What to produce ▸
Check the listing below for lines with the word "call" and say how many there are, with nothing but the number.

++++ Dataset section

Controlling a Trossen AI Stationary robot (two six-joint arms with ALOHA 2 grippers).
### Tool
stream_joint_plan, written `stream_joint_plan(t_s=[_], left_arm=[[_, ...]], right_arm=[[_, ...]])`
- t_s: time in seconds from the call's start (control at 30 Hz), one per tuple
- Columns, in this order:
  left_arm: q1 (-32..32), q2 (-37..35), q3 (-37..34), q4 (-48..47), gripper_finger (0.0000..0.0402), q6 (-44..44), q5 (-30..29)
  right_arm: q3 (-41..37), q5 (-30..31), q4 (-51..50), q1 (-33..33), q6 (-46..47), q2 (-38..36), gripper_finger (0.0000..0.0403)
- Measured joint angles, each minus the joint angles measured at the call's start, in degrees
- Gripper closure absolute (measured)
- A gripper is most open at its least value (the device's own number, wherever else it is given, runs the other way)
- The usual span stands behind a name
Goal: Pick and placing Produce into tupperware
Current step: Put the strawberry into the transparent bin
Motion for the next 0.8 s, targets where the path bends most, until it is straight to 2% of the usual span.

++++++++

Your solution ▸
2